Except I couldn't execute my .BIN file in DOS 3.3 under MAME. Or more specifically, it would crash to the monitor. Hmm...

After the obligatory delete and try again, I researched how to produce .LST and .MAP files, took a quick look at the .BIN file (noticed a 4-byte header), and then tried to locate my program in Apple II memory under MAME. It simply wasn't being loaded at the correct spot, or indeed anywhere I could ascertain.

I initially suspected it was being overwritten by BASIC as soon as it was loaded ($0803); tried changing that to no avail, but then soon decided this track was a red herring after all.

Time to research Apple II DOS 3.3 .BIN file formats. Somewhat frustratingly, it didn't appear within the first few Google hits, or even the next few. I finally found a paragraph detailing the 4-byte prefix in a text file at the bottom of a locked filing cabinet in a disused lavatory with a sign on the door saying "BEWARE OF THE LEOPARD!" My .BIN file looked good so far.

Then I noticed a column heading in the Ciderpress disk viewer called Aux, and wondered what it meant. After taking a little too long to find in the help file, I finally discovered it was supposed to be the execution address of binary files. Mine showed $0000 instead of $0803. Hmm....

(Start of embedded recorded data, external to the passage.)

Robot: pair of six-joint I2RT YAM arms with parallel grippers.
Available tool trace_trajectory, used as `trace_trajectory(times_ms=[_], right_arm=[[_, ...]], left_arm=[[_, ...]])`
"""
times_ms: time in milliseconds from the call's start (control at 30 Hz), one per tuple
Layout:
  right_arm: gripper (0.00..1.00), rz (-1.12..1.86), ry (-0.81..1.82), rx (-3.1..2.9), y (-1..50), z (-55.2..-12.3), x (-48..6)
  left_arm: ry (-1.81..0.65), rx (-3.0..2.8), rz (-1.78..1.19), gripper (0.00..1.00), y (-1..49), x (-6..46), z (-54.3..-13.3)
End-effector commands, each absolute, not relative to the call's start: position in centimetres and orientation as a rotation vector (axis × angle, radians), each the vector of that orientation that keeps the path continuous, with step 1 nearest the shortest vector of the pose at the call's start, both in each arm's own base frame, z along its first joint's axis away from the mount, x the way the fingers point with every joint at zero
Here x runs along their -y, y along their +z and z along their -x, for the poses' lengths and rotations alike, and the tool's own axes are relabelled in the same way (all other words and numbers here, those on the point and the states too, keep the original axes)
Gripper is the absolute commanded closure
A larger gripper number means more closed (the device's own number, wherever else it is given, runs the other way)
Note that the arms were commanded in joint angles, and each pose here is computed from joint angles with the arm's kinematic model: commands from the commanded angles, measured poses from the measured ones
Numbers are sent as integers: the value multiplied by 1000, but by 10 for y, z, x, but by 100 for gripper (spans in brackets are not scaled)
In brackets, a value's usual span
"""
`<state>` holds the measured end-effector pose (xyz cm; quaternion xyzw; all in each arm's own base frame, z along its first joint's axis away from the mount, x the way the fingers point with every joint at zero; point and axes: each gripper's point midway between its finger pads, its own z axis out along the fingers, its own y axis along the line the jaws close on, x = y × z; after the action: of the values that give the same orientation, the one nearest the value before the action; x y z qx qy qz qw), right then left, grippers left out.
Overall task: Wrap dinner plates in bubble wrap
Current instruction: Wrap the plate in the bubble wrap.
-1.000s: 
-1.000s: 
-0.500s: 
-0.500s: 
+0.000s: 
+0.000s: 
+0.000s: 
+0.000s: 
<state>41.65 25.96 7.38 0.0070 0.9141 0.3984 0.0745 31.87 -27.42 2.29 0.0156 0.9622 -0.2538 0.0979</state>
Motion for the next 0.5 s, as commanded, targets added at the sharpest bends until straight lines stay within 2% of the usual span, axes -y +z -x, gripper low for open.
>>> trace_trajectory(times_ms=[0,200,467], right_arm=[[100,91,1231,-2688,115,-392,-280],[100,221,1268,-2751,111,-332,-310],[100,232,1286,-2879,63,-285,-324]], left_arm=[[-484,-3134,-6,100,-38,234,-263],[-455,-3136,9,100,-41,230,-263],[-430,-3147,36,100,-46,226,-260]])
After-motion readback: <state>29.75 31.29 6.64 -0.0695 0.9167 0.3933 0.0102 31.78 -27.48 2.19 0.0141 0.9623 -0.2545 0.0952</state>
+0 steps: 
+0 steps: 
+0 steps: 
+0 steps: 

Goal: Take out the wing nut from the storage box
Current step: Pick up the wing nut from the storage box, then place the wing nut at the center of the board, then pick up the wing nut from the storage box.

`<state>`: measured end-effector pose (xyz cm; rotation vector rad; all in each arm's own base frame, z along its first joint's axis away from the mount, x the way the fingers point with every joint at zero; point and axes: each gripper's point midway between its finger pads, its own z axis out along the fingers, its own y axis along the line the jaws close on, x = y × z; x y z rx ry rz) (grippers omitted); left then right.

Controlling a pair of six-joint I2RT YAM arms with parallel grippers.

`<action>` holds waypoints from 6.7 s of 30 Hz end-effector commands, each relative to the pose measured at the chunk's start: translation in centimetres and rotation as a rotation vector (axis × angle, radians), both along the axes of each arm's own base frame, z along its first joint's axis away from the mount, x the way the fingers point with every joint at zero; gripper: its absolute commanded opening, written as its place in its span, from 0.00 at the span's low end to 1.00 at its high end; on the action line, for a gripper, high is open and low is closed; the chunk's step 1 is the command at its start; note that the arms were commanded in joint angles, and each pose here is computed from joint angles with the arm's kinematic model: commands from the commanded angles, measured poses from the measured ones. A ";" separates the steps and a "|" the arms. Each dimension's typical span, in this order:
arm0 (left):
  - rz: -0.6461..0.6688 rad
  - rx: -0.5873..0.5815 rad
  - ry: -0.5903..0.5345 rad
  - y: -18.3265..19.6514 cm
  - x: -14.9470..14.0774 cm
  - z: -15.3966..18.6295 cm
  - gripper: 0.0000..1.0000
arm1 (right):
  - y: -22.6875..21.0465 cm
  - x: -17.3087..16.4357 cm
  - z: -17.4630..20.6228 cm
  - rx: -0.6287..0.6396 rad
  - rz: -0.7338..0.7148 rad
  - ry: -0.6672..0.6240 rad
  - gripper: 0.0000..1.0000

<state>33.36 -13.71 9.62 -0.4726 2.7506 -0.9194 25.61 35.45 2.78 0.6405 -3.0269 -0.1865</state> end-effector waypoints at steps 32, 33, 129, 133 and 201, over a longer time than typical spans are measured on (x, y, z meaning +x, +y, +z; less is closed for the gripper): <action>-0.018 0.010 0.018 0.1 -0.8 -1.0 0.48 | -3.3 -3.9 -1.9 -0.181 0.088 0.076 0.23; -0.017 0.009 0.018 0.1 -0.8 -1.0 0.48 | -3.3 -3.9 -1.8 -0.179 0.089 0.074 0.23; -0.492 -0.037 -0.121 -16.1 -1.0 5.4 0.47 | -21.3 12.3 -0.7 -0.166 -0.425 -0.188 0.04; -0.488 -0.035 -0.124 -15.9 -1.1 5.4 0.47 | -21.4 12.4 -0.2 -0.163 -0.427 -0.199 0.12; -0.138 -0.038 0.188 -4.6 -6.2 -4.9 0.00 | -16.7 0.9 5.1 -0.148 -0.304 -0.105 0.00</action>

Time to grab a random .DSK file from the net and see what CiderPress displays in this column. Apple Panic seemed a good candidate - and each of the several binary files in the image had non-zero addresses. So what was I doing wrong with the import process?

All this had taken a few hours now, and in my desperation - before I succumbed to posting questions on forums - I tried Googling for answers. What I did find was another Apple II hello world tutorial, using what looked like the same source, but this time using CiderPress to transfer the binary to a .DSK file. Bingo!

Let me just say that CiderPress's (seeming) inability to import a standard (adorned) DOS 3.3 .BIN file onto a .DSK image file is, well, simply preposterous! So much so in fact, that I'm not even sure I believe it can't be done! Regardless, as the link infers, I needed to strip off the 4-byte prefix (using dd in my makefile) and then rename the file with the numeric filetype and execution address in the filename. I am speechless. I am without speech.

After all that, I quickly changed a few filenames, modified the example and here we have the very first build of Apple IIGS Asteroids.

My first Apple II program - ever!

Next task is to find a command-line utility that allows me to write my .BIN file to a .DSK image file. There seem to be a few options out there. That's going to be essential as I'll be building this hundreds of times over the next few weeks & months. Right now the biggest bottleneck is waiting for DOS to boot on the Apple II emulation.

Once that's done, I'll need to convert the arcade Asteroids source code to the format that CA65 uses; I'm hoping that won't be too painful as I'll likely have to do it a few times as I finalise the reverse-engineering at a later date.